Saturday, February 2, 2013

Craving God?

The flu bug made an appearance this week at the homestead and happily it has been defeated! On Tuesday, I had to leave work early to pick up J from school. As I driving, I was listening to my favorite Christian Music station and a commercial for Proverbs 31 Ministries was played. The lady was talking about dieting and how difficult it is to lose weight with all the massive cravings you get during it....but then she asked "are we craving God as much as we are craving the junk food?" Well, this just about blew me off the road! Think about it. How many times have you said "Oh, I would just die for a chance to do this or to have that?" It made me think about how much I long to be a SAHM and I had to ask myself am I craving God more than I am craving my desires? I mean, I listen to Christain Music, take my Bible to work, teach my child about Jesus, you know..all the Christain things to do. But is it a craving? If so, is it a craving to want more from Him or for just Him? Am I yearning to learn more about Him or do I do just enough to remain comfortable?

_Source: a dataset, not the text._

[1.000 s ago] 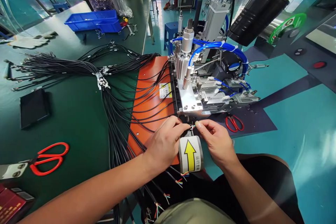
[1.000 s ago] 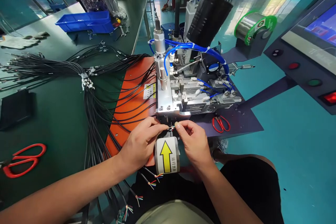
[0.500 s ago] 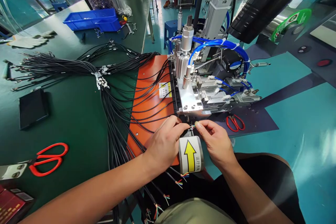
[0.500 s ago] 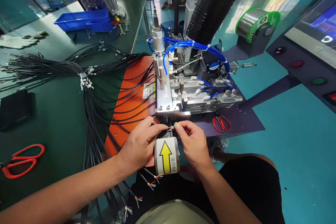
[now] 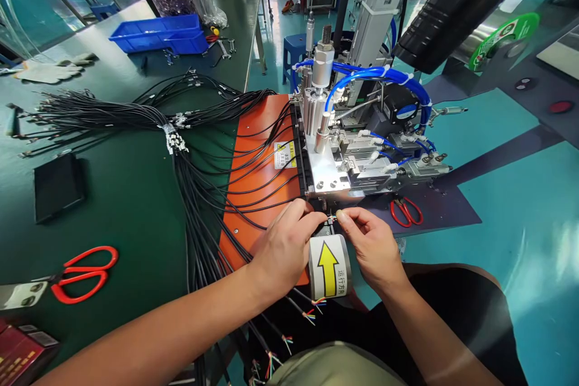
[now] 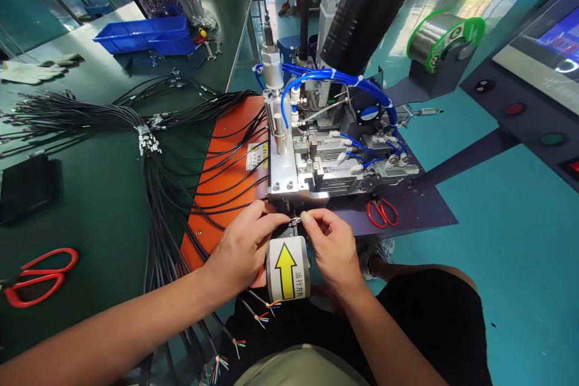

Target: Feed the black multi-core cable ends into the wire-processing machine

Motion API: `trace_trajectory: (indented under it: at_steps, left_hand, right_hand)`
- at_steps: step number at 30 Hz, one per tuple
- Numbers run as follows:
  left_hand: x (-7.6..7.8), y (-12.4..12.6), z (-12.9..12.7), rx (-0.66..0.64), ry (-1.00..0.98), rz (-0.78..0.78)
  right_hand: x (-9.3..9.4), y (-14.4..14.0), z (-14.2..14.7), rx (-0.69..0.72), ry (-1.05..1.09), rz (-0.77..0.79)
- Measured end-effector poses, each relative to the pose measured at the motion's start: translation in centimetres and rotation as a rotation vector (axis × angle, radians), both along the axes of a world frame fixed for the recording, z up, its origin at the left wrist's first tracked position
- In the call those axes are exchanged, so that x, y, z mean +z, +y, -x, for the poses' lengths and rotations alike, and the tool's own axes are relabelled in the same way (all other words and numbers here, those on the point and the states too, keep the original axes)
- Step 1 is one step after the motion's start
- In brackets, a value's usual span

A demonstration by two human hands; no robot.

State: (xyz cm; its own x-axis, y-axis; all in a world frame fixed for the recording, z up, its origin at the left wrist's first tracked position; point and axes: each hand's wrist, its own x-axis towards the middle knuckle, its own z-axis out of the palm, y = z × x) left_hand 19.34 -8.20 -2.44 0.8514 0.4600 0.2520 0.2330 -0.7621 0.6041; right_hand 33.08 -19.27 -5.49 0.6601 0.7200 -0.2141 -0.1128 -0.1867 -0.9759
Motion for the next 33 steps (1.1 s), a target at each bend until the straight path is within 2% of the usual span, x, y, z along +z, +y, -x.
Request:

I just picked up Made to Crave: Satisfying Your Deepest Desire with God, Not Food by Lysa TerKeurst to help me learn more. I will let you know how it turns out! :)

Have a blessed day!

1 comment:

  1. Know that feeling/struggle...I find myself thinking about the same thing lately...a lot. When we were going through the adoption process I was constantly, deserately seeking His face to try and understand and know I was on the right path. Needed Him constantly for guidance and to lean on to get through the wait. Now that she's home I find myself feeling a bit too comfortable at times. That scares me now. Is that nuts?? Not really....I felt more at ease leaning on Him for my every breath than I do now. I WANT to crave that need for Him, not just to "get what I want" but to WANT what He wants and to feel content with what He has given me already. I want to feel like I am doing justice to Him....I know I will never measure up but I at least want to feel that I am striving in the right direction. That I am helping others and being His hands and feet. I keep feeling there's more out there and I'm missing something. I pray I'm not ignoring His call!!! Let me know how the book goes, I hear those radio spots too and have heard she is a great inspiration.